- [ACTIVITY]: What to return is the tail of the data, from the line that contains "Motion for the" down to the last line, copied exactly.
[[ DATA SEGMENT open ]]
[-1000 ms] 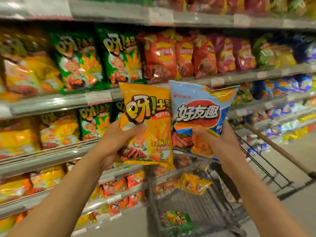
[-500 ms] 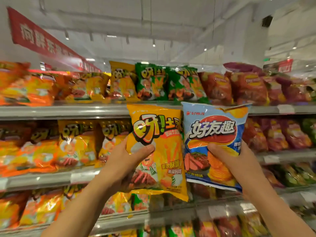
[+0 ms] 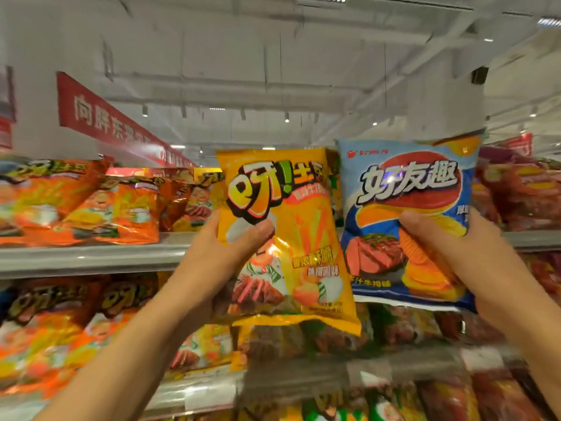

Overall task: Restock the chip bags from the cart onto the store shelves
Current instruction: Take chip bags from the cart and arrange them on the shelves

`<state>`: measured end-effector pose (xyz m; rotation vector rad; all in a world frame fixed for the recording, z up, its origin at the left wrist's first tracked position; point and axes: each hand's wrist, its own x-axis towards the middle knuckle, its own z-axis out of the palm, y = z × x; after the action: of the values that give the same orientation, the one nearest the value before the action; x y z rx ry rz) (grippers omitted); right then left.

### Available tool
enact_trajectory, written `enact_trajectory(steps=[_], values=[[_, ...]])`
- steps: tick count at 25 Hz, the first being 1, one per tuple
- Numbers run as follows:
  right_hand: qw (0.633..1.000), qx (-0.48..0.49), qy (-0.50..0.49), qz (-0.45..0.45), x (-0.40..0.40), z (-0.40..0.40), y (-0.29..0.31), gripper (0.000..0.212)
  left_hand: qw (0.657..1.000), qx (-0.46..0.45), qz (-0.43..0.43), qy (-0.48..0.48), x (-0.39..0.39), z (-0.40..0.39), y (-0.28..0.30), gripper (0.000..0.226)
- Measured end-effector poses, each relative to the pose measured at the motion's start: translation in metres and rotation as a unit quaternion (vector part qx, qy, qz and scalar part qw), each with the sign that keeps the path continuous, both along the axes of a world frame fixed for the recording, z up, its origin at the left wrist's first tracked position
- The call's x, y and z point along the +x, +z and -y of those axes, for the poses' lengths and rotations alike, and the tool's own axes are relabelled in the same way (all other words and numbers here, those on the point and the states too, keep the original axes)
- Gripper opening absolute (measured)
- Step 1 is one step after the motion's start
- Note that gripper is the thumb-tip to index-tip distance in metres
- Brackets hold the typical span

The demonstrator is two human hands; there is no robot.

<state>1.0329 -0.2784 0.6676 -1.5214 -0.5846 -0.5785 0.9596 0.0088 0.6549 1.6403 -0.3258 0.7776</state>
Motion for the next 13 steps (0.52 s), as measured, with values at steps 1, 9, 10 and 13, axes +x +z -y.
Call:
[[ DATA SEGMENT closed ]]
- [TASK ANSWER]:
Motion for the next 13 steps (0.52 s), as measured, with values at steps 1, 9, 10 and 13, axes +x +z -y.
Call:

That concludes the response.